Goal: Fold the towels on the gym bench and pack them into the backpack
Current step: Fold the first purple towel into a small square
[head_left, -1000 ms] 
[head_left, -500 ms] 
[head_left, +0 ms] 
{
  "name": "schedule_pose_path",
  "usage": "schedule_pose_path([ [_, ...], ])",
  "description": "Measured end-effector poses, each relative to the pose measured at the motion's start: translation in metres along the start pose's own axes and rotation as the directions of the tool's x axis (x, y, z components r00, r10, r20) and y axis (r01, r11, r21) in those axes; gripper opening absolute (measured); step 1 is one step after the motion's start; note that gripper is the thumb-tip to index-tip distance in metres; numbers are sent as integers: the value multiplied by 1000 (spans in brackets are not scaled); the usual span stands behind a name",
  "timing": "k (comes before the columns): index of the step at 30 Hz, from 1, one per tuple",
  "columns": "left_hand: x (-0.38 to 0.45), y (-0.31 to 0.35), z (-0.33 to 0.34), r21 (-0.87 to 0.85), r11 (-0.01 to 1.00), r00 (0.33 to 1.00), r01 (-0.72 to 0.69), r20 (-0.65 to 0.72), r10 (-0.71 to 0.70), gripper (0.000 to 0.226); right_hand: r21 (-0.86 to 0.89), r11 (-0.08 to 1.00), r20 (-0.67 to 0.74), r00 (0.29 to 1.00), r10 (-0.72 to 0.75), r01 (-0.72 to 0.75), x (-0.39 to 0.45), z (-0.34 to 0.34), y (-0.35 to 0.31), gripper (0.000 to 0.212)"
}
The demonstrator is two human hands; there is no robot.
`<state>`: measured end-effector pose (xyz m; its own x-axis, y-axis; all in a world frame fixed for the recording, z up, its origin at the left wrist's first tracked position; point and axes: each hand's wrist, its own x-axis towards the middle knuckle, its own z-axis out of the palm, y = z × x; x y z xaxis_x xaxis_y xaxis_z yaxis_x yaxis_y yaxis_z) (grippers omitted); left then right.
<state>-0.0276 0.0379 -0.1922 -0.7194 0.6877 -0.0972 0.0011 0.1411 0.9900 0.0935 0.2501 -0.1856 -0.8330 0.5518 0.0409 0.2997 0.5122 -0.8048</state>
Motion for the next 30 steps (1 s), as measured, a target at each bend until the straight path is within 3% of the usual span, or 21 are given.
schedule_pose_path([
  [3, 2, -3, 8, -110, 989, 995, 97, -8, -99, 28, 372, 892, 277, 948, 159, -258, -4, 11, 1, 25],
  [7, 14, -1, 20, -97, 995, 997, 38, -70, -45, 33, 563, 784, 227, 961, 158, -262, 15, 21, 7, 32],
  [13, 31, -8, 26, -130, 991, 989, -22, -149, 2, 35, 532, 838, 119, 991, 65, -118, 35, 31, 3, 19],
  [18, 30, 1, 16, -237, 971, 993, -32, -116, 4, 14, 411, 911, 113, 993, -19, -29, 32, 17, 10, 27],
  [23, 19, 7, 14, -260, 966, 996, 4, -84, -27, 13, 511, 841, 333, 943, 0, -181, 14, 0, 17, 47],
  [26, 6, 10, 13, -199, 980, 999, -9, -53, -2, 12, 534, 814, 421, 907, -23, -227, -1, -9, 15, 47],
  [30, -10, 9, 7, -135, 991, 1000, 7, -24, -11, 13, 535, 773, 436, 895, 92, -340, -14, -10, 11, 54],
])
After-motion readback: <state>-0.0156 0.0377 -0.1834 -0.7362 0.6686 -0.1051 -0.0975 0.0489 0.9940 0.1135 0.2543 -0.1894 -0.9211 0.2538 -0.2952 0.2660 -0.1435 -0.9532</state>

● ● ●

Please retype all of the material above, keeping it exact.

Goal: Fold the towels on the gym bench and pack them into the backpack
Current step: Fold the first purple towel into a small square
[head_left, -1000 ms] 
[head_left, -500 ms] 
[head_left, +0 ms] 
{
  "name": "schedule_pose_path",
  "usage": "schedule_pose_path([ [_, ...], ])",
  "description": "Measured end-effector poses, each relative to the pose measured at the motion's start: translation in metres along the start pose's own axes and rotation as the directions of the tool's x axis (x, y, z components r00, r10, r20) and y axis (r01, r11, r21) in those axes; gripper opening absolute (measured); step 1 is one step after the motion's start; note that gripper is the thumb-tip to index-tip distance in metres; numbers are sent as integers: the value multiplied by 1000 (spans in brackets are not scaled); the usual span stands behind a name",
  "timing": "k (comes before the columns): index of the step at 30 Hz, from 1, one per tuple",
  "columns": "left_hand: x (-0.38 to 0.45), y (-0.31 to 0.35), z (-0.33 to 0.34), r21 (-0.87 to 0.85), r11 (-0.01 to 1.00), r00 (0.33 to 1.00), r01 (-0.72 to 0.69), r20 (-0.65 to 0.72), r10 (-0.71 to 0.70), gripper (0.000 to 0.226); right_hand: r21 (-0.86 to 0.89), r11 (-0.08 to 1.00), r20 (-0.67 to 0.74), r00 (0.29 to 1.00), r10 (-0.72 to 0.75), r01 (-0.72 to 0.75), x (-0.39 to 0.45), z (-0.34 to 0.34), y (-0.35 to 0.31), gripper (0.000 to 0.212)"
}
The demonstrator is two human hands; there is no robot.
`<state>`: measured end-effector pose (xyz m; its own x-axis, y-axis; all in a world frame fixed for the recording, z up, its origin at the left wrist's first tracked position; point and axes: each hand's wrist, its own x-axis towards the middle knuckle, its own z-axis out of the palm, y = z × x; x y z xaxis_x xaxis_y xaxis_z yaxis_x yaxis_y yaxis_z) (grippers omitted); left then right.
<state>-0.0276 0.0379 -0.1922 -0.7194 0.6877 -0.0972 0.0011 0.1411 0.9900 0.0935 0.2501 -0.1856 -0.8330 0.5518 0.0409 0.2997 0.5122 -0.8048</state>
Motion for the next 30 steps (1 s), as measured, a target at each bend until the straight path is within 3% of the usual span, or 21 are given.
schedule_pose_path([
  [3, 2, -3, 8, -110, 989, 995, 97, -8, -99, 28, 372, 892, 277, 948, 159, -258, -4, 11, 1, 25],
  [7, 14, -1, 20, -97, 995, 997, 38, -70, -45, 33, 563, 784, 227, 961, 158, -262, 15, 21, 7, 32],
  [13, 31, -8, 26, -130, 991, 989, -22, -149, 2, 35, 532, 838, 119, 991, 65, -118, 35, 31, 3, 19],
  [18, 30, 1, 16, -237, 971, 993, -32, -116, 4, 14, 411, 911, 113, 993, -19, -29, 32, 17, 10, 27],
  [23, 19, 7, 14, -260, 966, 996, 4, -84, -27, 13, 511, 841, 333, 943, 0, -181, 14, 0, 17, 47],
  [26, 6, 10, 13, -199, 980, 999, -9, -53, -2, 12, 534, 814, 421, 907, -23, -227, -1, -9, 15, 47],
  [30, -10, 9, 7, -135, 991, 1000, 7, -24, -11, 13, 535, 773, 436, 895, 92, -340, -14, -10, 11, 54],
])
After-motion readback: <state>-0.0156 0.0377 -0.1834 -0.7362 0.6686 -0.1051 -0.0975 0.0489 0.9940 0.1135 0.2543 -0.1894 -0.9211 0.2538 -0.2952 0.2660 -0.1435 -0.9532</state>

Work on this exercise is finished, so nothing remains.